• [Aim of the task] The answer must be every line from the entries below that contains "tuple".
━━ Extracted data
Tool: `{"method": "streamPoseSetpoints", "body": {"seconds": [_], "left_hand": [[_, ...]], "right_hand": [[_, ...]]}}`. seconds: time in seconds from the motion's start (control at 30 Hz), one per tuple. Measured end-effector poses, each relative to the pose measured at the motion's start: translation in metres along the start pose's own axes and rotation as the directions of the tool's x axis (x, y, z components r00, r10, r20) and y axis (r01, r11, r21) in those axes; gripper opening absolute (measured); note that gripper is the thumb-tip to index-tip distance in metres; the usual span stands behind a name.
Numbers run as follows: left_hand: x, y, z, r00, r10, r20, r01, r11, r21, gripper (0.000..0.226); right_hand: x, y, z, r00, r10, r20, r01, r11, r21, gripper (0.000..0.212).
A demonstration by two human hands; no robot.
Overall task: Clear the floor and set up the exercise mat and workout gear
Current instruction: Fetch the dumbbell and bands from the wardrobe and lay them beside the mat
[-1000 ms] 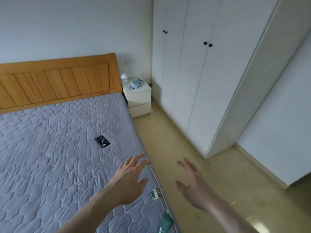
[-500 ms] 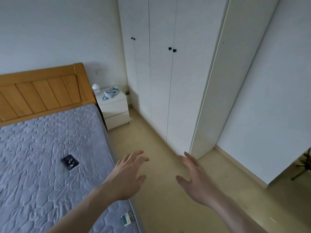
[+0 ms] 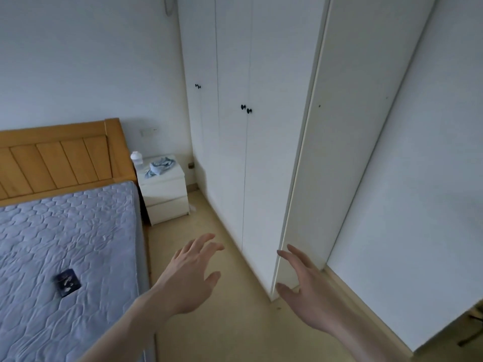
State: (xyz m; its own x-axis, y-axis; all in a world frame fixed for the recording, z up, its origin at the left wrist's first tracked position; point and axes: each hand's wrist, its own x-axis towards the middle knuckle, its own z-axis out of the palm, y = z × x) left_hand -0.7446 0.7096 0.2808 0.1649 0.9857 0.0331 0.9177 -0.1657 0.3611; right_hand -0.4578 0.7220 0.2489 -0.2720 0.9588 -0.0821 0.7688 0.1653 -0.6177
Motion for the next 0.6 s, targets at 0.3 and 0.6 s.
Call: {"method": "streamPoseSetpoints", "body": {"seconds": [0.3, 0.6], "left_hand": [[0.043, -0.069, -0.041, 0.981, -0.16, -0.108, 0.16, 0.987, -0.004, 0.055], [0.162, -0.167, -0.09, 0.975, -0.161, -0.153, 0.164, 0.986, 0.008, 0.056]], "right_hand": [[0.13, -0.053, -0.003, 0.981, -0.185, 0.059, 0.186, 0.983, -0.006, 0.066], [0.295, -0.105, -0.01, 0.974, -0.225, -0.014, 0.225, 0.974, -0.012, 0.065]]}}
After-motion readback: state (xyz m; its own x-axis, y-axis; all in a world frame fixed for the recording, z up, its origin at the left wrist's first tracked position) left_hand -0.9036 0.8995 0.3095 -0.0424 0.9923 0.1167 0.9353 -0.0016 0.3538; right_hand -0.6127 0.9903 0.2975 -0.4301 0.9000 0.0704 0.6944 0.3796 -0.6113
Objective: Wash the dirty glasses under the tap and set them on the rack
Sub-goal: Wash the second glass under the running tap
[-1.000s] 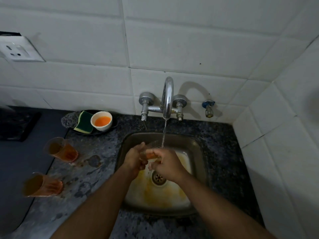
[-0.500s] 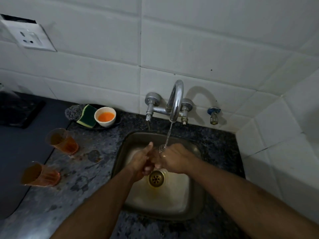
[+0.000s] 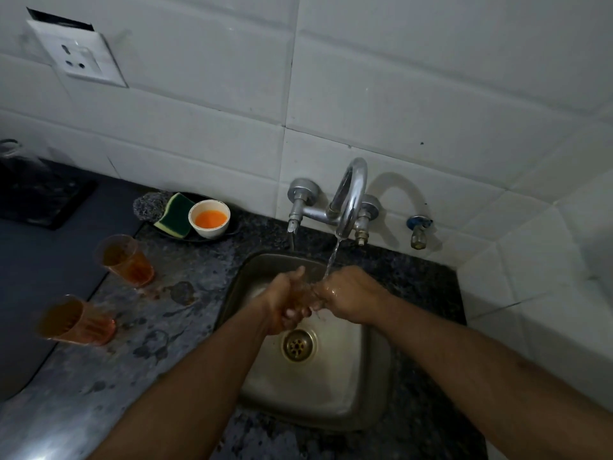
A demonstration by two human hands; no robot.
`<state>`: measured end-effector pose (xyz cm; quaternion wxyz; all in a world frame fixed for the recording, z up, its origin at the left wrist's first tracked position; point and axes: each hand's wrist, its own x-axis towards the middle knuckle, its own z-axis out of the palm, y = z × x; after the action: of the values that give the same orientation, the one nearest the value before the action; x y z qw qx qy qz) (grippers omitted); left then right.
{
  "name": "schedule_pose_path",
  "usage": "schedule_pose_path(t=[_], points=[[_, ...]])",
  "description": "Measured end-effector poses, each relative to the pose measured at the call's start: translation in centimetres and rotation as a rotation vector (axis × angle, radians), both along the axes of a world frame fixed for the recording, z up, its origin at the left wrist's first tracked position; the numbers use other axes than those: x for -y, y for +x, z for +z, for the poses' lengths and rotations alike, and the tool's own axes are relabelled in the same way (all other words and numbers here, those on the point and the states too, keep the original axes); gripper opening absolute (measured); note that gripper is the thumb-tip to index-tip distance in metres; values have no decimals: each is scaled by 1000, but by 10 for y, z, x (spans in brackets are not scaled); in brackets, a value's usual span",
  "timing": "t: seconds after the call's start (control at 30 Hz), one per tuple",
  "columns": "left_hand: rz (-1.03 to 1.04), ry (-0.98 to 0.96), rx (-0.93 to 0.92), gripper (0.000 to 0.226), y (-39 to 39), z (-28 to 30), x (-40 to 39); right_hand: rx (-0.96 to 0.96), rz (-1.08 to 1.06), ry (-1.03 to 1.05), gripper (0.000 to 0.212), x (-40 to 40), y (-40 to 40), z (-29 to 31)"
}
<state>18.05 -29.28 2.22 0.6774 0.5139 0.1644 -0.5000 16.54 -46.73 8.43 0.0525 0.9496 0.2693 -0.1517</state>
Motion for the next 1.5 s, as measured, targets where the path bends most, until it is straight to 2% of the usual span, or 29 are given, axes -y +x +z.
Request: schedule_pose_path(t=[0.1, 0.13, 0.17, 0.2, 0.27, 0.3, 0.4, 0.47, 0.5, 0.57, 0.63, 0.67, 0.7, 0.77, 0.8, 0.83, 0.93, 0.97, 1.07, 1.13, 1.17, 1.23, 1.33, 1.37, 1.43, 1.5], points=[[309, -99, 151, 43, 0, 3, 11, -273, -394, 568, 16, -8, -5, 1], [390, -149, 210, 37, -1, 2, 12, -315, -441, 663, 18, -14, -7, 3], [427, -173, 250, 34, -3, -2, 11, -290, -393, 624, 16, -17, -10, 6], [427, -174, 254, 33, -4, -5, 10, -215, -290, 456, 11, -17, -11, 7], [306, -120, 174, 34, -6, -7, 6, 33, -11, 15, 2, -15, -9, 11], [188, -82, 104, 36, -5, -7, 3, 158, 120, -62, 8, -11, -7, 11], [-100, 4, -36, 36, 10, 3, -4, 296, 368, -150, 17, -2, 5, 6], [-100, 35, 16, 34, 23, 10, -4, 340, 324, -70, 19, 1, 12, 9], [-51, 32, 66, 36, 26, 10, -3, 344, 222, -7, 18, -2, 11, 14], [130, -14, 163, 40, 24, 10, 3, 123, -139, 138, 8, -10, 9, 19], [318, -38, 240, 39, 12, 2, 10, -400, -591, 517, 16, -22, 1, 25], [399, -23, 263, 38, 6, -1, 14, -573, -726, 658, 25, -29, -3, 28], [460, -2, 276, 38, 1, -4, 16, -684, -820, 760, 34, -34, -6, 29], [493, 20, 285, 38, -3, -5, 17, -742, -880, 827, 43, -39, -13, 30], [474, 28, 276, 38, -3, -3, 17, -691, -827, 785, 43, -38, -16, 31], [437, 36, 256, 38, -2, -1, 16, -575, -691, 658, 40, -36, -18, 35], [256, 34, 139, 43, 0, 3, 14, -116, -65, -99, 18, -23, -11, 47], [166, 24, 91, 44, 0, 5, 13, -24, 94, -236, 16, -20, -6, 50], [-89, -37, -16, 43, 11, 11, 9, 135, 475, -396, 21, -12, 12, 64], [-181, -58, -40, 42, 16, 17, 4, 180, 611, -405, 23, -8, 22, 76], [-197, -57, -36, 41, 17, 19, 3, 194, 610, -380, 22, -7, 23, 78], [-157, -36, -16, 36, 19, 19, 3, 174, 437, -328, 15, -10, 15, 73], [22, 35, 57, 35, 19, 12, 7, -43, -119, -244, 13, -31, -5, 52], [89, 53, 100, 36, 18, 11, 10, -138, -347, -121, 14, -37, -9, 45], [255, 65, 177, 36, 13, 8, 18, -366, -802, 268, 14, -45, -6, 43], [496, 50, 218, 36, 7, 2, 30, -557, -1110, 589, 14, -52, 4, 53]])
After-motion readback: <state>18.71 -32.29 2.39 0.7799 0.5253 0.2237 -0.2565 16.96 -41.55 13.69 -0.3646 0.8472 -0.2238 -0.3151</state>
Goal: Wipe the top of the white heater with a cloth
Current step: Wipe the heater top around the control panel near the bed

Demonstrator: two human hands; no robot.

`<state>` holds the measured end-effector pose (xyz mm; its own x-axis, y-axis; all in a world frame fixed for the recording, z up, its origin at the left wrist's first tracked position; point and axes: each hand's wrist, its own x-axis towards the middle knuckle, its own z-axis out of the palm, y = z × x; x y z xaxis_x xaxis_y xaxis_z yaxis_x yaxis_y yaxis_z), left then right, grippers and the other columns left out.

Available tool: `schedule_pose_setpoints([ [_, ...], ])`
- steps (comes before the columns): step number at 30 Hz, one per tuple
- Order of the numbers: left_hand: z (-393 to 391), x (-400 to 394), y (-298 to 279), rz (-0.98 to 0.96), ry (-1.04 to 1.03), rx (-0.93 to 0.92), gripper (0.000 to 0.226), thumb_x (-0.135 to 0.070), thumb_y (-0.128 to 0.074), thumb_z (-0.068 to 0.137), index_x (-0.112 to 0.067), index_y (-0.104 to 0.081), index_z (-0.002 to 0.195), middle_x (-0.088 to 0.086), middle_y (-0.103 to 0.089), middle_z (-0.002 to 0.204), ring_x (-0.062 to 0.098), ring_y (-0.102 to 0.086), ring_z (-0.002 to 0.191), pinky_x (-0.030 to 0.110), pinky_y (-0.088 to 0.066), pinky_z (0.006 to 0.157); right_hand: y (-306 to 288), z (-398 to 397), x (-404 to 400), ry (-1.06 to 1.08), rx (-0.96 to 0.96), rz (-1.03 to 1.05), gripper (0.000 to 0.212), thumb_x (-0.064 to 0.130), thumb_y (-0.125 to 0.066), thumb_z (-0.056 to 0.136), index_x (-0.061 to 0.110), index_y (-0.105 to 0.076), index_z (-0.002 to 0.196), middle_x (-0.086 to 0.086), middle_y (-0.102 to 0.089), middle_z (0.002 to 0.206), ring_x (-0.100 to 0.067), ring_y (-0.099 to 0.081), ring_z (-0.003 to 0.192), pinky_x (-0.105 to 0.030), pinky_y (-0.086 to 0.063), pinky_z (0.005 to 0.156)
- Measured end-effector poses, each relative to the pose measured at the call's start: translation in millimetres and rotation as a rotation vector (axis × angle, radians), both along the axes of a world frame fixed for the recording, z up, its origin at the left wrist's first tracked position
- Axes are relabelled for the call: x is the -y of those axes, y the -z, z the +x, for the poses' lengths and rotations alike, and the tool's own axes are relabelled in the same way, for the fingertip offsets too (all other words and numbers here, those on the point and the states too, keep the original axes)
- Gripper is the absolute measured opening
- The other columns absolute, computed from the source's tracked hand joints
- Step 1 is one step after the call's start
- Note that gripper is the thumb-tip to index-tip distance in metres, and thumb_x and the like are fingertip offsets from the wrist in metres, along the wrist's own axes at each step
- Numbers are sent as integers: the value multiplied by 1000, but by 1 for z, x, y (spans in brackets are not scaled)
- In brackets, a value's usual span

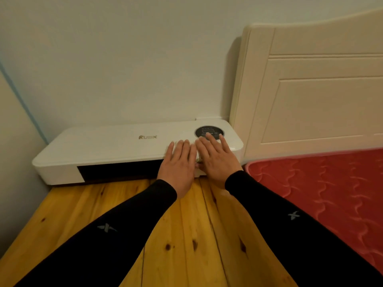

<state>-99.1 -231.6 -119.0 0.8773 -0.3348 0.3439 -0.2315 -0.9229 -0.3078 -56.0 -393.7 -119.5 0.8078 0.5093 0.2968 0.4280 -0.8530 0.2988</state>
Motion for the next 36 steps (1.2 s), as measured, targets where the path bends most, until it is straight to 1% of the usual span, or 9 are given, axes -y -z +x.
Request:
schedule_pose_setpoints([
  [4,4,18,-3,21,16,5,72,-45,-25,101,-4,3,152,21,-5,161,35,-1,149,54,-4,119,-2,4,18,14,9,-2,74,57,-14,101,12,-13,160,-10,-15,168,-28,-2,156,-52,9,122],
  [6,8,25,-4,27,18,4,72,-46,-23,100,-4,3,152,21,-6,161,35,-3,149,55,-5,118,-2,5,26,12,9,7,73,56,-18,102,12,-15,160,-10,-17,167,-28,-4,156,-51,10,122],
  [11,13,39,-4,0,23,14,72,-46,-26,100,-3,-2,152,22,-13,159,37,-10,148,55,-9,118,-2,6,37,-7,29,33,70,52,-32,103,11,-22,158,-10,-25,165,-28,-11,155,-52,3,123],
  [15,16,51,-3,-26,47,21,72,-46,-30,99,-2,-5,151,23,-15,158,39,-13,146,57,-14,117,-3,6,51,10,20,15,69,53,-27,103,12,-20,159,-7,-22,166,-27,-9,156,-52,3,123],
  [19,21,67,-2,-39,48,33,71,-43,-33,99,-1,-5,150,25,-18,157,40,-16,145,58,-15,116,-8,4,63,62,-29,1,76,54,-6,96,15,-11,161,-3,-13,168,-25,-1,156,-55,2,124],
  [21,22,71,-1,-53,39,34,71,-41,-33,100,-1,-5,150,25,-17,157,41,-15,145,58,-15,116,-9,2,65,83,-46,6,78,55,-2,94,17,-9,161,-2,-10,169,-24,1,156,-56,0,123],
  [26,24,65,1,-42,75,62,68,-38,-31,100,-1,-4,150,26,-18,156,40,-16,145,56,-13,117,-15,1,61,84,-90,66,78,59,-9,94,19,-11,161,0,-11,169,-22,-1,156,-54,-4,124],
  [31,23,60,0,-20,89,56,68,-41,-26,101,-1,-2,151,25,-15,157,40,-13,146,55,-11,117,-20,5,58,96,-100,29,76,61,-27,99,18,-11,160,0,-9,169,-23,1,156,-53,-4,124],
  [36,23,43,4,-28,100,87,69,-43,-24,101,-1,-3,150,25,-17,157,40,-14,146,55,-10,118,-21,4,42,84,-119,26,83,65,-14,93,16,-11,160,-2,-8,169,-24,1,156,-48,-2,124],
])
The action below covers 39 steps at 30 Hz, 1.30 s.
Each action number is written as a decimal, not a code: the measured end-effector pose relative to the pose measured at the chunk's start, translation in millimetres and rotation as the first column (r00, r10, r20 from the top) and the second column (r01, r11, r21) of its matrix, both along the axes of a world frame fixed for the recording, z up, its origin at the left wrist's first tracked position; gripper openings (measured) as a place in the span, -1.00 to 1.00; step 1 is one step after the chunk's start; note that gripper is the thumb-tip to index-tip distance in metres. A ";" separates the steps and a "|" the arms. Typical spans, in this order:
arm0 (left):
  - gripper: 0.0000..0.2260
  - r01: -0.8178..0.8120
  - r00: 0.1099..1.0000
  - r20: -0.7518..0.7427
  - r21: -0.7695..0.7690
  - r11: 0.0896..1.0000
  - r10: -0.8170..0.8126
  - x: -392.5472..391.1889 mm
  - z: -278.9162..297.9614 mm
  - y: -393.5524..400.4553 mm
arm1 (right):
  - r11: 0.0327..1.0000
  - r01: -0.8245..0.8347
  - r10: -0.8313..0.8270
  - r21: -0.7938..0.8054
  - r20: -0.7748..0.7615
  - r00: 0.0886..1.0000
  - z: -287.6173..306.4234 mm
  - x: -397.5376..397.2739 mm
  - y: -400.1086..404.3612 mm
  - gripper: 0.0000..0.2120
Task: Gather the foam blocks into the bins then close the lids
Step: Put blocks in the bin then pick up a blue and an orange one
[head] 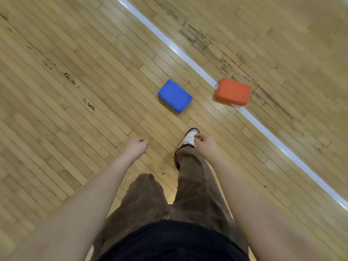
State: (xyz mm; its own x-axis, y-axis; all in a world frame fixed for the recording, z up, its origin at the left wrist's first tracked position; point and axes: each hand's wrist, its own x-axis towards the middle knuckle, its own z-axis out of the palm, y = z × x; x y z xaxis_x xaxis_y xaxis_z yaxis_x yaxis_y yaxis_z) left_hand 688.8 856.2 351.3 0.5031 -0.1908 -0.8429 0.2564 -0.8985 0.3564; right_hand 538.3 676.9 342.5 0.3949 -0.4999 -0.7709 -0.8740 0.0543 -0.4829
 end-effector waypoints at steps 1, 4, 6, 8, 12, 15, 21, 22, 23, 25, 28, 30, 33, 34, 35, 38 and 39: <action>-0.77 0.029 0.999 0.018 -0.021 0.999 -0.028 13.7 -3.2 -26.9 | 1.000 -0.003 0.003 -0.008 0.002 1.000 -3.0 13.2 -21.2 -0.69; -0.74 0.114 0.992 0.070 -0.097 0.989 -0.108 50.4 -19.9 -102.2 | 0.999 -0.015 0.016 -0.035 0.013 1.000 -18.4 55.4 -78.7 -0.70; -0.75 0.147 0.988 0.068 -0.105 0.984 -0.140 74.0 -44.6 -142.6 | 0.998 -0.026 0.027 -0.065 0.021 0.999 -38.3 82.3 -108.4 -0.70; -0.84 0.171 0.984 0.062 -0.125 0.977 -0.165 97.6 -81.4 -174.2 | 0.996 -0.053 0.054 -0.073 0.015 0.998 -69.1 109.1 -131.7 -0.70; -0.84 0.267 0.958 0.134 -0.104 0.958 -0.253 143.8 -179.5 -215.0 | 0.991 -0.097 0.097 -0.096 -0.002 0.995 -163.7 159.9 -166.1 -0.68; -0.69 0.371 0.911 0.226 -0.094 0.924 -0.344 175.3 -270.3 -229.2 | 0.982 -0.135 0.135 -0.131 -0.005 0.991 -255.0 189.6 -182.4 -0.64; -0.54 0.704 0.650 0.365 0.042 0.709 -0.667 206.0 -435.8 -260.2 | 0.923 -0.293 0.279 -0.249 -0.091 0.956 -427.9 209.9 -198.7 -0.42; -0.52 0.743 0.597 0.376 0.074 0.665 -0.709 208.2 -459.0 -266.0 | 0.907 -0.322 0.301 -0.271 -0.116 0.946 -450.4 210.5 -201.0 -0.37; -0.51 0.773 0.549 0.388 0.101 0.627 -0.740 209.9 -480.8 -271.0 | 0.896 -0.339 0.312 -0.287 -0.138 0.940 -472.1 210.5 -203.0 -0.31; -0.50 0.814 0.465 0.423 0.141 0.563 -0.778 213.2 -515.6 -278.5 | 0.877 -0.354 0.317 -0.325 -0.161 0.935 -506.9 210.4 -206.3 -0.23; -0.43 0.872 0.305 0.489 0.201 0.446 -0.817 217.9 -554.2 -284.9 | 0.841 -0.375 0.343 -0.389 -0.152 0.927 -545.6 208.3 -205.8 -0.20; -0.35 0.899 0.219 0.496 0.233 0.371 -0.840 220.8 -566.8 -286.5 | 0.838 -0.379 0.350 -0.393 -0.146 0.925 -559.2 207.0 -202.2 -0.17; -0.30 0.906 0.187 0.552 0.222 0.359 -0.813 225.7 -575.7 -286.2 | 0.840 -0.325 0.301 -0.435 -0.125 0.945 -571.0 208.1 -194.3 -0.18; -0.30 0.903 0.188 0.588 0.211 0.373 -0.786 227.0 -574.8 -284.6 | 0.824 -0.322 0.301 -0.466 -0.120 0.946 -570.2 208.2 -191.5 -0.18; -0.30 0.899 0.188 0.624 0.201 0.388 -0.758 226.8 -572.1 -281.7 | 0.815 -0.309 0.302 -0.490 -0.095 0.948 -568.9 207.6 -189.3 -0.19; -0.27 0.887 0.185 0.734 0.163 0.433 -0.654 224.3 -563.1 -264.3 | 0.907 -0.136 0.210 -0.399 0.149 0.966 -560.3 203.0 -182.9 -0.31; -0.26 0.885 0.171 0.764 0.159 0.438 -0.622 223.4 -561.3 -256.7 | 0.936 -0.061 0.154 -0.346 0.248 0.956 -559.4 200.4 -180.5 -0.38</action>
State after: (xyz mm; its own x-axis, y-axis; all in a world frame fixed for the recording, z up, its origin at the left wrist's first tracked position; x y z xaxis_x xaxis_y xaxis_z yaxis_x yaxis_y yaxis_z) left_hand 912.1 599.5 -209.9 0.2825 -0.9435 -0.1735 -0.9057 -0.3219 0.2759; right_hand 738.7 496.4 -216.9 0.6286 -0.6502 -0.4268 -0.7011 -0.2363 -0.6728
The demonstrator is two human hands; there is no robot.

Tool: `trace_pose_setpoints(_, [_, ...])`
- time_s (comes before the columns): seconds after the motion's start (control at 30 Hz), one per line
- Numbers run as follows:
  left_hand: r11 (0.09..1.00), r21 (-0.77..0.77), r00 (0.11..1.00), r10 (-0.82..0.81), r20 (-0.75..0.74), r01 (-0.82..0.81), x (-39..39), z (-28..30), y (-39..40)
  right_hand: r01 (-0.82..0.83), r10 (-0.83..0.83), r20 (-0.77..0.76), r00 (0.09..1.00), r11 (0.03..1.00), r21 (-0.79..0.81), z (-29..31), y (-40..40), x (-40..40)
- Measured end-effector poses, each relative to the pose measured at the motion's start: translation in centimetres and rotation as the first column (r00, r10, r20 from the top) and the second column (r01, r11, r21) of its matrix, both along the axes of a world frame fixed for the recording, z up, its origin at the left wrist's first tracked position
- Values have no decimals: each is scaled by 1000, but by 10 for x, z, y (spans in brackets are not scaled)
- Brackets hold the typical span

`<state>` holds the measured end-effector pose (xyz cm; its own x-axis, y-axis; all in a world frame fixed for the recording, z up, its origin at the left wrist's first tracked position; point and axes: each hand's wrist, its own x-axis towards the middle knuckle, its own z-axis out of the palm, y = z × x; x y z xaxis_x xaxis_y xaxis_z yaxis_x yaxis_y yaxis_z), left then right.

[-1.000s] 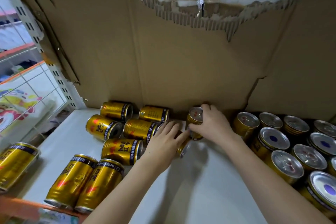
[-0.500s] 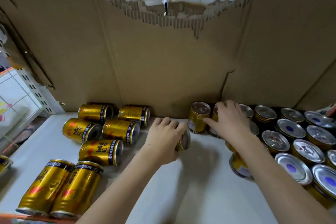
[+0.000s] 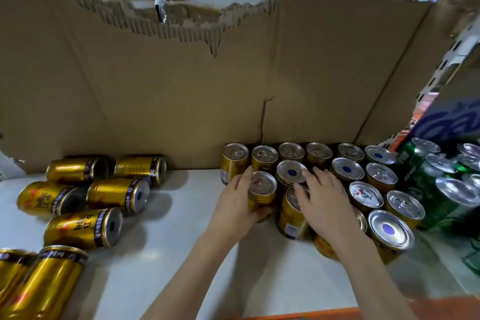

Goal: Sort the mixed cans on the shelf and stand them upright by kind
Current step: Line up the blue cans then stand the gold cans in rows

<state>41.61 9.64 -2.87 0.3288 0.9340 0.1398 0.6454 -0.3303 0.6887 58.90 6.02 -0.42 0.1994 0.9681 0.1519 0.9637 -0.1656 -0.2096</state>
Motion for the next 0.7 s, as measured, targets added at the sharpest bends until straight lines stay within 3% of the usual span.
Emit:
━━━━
• [Answer space]
Tool: `{"method": "streamPoseSetpoints", "body": {"seconds": [_], "left_hand": [[_, ...]], "right_hand": [[_, ...]]}}`. seconds: time in seconds from the motion's start (control at 30 Hz), one per tuple. Measured end-effector poses, each relative to the pose measured at the motion's start: translation in metres along the start pose's own axes and rotation as the directions of the tool's x axis (x, y, z components r00, r10, r20) and y axis (r01, r11, r21) in those axes; gripper opening absolute (measured); note that gripper is the thumb-tip to index-tip distance in metres; the usual span stands behind a name.
  "timing": "t: seconds after the call's start (control at 30 Hz), one per tuple",
- steps (comes before the columns): step number at 30 Hz, one per tuple

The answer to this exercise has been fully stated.